In regions of high heterogeneity and sparse observations, an ensemble machine learning approach produces greater spatial detail and better prediction accuracies for SOC stocks. Across machine learning techniques, temperature, latitude, land cover type, slope, and elevation were found to be the most important variables in estimating the spatial variation of surface SOC stocks. Areas with high uncertainty in SOC stocks were found in small patches of Southern Alaska and Iceland, and in larger areas of the Southern and Western Russian permafrost region.

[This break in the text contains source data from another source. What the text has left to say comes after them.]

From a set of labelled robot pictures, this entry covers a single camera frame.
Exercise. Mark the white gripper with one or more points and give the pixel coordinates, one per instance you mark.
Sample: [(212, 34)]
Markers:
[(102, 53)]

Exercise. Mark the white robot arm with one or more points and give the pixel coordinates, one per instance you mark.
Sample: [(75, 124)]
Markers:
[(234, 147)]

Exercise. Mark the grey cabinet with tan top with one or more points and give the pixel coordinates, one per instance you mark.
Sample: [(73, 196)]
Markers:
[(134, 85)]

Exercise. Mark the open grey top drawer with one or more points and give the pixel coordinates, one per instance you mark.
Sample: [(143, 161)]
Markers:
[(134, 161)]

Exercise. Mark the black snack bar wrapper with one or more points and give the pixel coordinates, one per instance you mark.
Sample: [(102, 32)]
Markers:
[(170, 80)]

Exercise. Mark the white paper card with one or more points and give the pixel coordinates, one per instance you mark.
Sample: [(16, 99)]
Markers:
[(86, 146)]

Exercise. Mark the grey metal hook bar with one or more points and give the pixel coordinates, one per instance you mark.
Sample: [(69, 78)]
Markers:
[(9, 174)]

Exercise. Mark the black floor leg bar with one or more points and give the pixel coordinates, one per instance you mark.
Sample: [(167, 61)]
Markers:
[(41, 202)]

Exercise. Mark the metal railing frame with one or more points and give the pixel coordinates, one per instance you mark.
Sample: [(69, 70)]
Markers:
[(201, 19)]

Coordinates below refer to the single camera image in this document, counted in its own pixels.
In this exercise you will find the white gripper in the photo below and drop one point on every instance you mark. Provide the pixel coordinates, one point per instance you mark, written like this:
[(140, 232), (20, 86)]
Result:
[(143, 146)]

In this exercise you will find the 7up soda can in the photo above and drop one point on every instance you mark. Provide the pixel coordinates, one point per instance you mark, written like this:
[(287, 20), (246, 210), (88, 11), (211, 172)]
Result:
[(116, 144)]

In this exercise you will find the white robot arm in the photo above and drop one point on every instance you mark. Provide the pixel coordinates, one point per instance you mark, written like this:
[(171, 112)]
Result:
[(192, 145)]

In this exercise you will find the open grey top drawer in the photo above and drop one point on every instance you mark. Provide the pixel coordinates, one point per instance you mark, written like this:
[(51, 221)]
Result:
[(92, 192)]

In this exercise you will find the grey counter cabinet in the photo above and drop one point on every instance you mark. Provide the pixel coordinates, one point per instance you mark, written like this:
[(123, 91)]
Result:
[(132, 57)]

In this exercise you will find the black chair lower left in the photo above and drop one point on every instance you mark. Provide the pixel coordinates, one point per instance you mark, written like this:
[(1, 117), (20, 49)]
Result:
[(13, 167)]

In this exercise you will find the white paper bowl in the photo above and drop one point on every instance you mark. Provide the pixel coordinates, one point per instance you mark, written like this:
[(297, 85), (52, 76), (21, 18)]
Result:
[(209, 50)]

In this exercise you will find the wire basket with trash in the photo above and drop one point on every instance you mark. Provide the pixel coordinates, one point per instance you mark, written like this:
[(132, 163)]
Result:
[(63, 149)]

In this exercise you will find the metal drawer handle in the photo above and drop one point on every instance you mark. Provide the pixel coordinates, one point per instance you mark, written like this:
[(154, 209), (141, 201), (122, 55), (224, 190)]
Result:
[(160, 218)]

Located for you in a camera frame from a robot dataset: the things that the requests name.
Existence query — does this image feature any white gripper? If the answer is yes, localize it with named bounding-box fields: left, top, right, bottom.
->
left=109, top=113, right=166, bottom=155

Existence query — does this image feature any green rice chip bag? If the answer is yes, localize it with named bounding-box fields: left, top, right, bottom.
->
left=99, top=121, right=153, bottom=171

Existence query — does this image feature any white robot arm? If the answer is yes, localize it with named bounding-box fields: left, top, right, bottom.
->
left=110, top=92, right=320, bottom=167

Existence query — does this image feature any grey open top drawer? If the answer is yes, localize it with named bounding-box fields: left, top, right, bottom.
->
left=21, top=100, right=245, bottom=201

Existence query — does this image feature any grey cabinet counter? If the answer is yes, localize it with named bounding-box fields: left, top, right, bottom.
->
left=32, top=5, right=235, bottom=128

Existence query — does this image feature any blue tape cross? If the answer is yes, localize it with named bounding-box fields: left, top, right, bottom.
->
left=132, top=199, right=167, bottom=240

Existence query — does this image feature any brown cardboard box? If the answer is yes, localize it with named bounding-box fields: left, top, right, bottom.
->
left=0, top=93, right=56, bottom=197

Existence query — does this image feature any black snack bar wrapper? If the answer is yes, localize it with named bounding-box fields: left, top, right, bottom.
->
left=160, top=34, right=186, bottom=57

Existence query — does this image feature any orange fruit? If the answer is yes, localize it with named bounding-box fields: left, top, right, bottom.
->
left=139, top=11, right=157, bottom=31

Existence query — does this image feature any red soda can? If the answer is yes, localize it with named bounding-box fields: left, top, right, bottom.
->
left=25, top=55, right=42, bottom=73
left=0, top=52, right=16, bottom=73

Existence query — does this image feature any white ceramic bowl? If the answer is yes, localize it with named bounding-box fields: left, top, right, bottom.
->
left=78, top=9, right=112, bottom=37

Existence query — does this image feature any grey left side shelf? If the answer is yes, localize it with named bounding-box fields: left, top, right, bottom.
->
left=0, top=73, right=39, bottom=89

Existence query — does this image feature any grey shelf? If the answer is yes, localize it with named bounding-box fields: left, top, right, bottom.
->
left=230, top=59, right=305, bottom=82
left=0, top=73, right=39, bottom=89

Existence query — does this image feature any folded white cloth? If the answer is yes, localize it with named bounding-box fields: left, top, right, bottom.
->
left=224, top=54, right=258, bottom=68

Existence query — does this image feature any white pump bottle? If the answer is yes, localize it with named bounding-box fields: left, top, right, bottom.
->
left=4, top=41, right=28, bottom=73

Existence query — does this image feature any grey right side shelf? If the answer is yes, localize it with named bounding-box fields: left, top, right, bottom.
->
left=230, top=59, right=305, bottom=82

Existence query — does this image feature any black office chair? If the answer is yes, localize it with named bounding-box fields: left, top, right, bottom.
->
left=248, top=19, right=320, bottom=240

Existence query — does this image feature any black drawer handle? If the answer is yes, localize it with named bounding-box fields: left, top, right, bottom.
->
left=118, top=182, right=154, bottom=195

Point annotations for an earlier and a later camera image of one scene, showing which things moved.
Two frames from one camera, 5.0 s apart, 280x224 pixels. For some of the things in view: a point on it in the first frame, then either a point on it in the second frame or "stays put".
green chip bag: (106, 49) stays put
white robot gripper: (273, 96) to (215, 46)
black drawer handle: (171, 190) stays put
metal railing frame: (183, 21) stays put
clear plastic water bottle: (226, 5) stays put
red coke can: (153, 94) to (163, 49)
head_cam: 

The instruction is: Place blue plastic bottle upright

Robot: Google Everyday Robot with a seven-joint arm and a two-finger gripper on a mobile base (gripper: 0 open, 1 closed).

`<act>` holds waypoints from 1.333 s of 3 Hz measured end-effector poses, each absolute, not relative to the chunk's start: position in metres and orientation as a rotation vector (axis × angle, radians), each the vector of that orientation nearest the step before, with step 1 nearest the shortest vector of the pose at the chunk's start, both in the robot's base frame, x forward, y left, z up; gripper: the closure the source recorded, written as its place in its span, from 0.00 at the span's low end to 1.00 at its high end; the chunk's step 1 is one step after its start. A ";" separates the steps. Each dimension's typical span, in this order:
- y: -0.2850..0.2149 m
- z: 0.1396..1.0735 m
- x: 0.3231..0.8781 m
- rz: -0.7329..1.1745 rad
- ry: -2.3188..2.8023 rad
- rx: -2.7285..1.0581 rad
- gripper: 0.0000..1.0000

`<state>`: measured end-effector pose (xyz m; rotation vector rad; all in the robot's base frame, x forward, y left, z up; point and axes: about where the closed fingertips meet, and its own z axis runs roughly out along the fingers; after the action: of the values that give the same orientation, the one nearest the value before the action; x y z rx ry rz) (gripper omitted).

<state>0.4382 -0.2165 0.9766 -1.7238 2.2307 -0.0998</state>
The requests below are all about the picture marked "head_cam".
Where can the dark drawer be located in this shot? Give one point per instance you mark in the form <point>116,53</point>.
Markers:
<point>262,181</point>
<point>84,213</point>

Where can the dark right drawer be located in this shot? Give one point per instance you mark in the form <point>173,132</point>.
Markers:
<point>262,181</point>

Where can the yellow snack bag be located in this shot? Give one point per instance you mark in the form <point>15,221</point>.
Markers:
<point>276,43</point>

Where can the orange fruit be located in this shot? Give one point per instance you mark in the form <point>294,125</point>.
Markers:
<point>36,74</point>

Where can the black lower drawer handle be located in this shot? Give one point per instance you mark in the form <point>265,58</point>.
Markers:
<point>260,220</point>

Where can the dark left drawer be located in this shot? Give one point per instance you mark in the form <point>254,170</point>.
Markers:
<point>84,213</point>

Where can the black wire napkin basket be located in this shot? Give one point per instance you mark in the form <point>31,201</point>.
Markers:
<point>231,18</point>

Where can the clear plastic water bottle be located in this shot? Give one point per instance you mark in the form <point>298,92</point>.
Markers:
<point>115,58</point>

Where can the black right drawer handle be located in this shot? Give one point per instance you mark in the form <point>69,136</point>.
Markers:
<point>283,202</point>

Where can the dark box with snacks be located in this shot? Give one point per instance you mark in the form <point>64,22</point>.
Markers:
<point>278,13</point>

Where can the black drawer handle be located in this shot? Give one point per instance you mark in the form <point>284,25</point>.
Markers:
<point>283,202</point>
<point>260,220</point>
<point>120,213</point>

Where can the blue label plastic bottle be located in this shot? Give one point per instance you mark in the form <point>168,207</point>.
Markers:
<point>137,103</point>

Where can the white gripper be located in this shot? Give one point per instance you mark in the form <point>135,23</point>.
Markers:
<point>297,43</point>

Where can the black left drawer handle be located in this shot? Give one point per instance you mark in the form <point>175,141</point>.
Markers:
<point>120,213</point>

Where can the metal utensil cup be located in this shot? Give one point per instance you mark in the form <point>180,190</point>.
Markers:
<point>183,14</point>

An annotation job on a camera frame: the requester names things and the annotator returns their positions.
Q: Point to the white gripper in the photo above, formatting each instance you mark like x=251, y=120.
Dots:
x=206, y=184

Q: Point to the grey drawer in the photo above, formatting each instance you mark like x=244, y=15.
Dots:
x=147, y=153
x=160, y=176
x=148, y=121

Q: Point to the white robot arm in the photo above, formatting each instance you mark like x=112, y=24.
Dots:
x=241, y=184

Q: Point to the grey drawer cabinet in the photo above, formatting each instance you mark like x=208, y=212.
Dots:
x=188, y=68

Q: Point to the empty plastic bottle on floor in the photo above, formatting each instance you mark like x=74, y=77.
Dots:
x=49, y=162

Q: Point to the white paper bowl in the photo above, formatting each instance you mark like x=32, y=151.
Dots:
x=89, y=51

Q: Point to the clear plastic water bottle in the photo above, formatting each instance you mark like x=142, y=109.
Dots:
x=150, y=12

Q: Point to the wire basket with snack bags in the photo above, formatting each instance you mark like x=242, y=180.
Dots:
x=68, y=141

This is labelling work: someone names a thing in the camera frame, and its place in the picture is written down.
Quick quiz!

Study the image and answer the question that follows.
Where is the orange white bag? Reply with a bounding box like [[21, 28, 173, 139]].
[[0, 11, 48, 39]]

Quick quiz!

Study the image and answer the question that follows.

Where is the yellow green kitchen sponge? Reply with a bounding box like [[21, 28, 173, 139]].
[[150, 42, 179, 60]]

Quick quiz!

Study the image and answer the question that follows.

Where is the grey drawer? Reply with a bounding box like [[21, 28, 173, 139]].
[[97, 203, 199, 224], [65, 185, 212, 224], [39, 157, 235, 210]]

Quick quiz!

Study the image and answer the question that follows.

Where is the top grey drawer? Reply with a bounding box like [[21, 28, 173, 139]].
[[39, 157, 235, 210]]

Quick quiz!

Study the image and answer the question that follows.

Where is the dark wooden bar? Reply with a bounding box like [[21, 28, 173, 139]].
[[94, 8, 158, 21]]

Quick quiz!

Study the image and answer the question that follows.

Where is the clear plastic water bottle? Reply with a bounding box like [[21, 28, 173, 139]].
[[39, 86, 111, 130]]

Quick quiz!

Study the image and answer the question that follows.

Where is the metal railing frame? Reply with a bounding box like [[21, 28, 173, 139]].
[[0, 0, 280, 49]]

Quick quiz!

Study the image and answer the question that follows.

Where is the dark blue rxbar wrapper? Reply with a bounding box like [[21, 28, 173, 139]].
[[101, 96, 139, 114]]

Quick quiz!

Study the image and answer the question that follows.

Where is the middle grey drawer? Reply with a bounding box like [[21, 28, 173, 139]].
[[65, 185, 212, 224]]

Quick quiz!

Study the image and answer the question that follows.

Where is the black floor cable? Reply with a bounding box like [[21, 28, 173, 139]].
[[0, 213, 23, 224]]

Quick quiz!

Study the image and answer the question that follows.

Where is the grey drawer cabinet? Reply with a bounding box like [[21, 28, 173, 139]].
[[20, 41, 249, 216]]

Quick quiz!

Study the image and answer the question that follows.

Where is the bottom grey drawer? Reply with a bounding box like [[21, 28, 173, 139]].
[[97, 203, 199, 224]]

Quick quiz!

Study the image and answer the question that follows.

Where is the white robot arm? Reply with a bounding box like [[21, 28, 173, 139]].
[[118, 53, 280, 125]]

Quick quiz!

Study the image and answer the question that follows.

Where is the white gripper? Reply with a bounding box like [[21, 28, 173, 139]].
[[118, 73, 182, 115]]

Various approaches of differing mathematical complexity are applied for spatial prediction of soil properties, with regression kriging being a widely used method for combining soil properties and environmental factors with spatial autocorrelation to estimate soil organic carbon (SOC) stocks. In this study, four machine learning approaches (gradient boosting machine, multi-narrative adaptive regression spline, random forests, and support vector machine) were compared with regression kriging for predicting the spatial variation of surface (0–30 cm) SOC stocks at 250 m resolution across the northern circumpolar permafrost region. We combined 2,374 soil profile observations with georeferenced datasets of environmental factors and evaluated the prediction accuracy at randomly selected sites across the study area. The multi-narrative adaptive regression spline and support vector machine methods yielded higher prediction errors than regression kriging, but the gradient boosting machine and random forest methods yielded accuracies comparable to regression kriging. While different techniques inferred different numbers of environmental factors and their relative importance for estimating SOC stocks with varying accuracies, the ensemble median prediction obtained from all four machine learning techniques showed the highest prediction accuracy. Thus, an ensemble prediction approach is better than using any single prediction technique for estimating the spatial variation of SOC stocks. The uncertainty in surface SOC stocks was less than 20% in about half of the study area. Areas with >50% uncertainty were found in small patches in Southern Alaska and Iceland, and in larger areas of the Southern and Western Russian permafrost region.